One time,in class five,I had been singing very loudly,my cousin had visited us during the holidays and had taught me some songs in the Luo language and I had been entertaining my classmates during the lunch hour.After the bell rang for classes to begin,I continued to sing for about 5 minutes,we had a music lesson but our music teacher, Mr.Jakubu, who was also the headmaster, showed up once in two weeks, when we had a morning lesson.
The prefect had gone for some shairi competition and the assistant was my deskmate; we were good buddies,he liked to draw,I liked to praise his drawings.I always wonder where he ended up.So anyhow,he wasn’t the least bothered by my singing.Suddenly everyone was turning to their seats,and pretending to read their homescience books.
-Can the musician please come to the office.-
The discipline master’s voice barked.I got a tongue lashing from all the teachers who:
-knew my gran and thought she was a respectable woman who shouldn’t be wasting her time coming to hear about my bad behavior and can I start to behave or else they might have to summon her.-
Wo!
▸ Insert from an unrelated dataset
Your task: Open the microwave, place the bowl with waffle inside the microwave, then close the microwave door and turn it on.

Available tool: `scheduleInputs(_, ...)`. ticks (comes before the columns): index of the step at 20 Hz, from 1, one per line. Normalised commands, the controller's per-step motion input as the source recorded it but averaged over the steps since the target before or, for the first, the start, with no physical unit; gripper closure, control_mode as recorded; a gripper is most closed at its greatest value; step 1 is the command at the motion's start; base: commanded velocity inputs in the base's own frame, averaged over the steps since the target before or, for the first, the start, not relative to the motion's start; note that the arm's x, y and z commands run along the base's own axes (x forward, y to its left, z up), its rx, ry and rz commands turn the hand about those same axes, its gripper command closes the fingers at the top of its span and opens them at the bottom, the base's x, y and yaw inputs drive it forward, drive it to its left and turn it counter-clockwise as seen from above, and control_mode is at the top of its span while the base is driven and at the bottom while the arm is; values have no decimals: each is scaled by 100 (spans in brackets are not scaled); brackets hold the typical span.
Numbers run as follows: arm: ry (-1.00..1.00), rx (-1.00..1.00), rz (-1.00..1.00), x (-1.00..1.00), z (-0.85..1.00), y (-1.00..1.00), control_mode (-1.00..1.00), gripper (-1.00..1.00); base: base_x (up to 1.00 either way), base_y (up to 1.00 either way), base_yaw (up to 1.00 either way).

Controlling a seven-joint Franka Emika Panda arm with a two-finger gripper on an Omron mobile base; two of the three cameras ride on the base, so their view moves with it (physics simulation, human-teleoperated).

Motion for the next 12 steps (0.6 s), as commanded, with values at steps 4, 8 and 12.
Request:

Apart from being sent out to get the wash basin at night,my number 2 fear was gran. Her stern look was enough to have me confessing even my friends’ sins.
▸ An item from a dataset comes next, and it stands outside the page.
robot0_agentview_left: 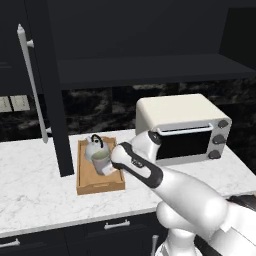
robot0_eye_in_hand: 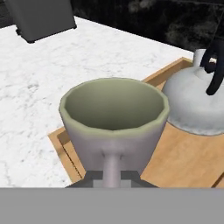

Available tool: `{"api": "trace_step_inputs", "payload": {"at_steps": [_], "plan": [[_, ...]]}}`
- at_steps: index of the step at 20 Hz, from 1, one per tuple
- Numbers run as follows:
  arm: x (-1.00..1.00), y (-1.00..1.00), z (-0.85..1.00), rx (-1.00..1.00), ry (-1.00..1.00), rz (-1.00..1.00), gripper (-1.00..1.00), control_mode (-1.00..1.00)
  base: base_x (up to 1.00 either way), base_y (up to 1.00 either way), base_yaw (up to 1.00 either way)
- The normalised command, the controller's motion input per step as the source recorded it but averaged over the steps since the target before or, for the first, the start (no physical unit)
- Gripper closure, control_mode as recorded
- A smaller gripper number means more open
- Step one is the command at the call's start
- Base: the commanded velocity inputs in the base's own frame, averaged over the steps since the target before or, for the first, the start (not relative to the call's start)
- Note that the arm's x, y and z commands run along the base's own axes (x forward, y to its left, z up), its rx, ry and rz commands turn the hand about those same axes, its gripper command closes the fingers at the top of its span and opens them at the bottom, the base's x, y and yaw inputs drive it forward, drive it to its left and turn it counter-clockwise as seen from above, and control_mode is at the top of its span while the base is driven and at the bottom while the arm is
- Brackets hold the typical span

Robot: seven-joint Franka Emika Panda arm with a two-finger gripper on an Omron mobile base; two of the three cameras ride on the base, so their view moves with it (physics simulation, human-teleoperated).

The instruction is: Pick the kettle from the counter and place it on the tray. Then pick the mug from the cabinet and place it on the tray. Then close the cabinet doors.

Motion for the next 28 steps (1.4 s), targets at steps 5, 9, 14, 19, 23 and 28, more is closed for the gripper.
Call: {"api": "trace_step_inputs", "payload": {"at_steps": [5, 9, 14, 19, 23, 28], "plan": [[0.17, 0.04, -0.26, 0.00, 0.00, 0.05, 1.00, -1.00, 0.00, 0.00, 0.00], [0.19, 0.07, -0.26, 0.00, 0.00, 0.04, 1.00, -1.00, 0.00, 0.00, 0.00], [0.23, 0.07, -0.25, 0.00, 0.00, 0.03, 1.00, -1.00, 0.00, 0.00, 0.00], [0.19, 0.04, -0.18, 0.00, 0.02, 0.02, 1.00, -1.00, 0.00, 0.00, 0.00], [0.18, 0.02, -0.18, 0.00, 0.05, 0.00, 1.00, -1.00, 0.00, 0.00, 0.00], [0.06, 0.00, -0.15, 0.00, 0.04, 0.00, 1.00, -1.00, 0.00, 0.00, 0.00]]}}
So I was ordered to kneel outside the headmaster’s office and wait for him.I knelt,the entire 40 minutes,until the lesson was over,but as I said before, Mr.Jakubu was a no show man when the clock hit midday .
Our Kiswahili teacher rescued me, he was going in for his lesson and had the notion I was his best student, even though I couldn’t string three words before dropping a shrub so prominent no one would laugh, they just looked on with pity. ..but my written work was perfect.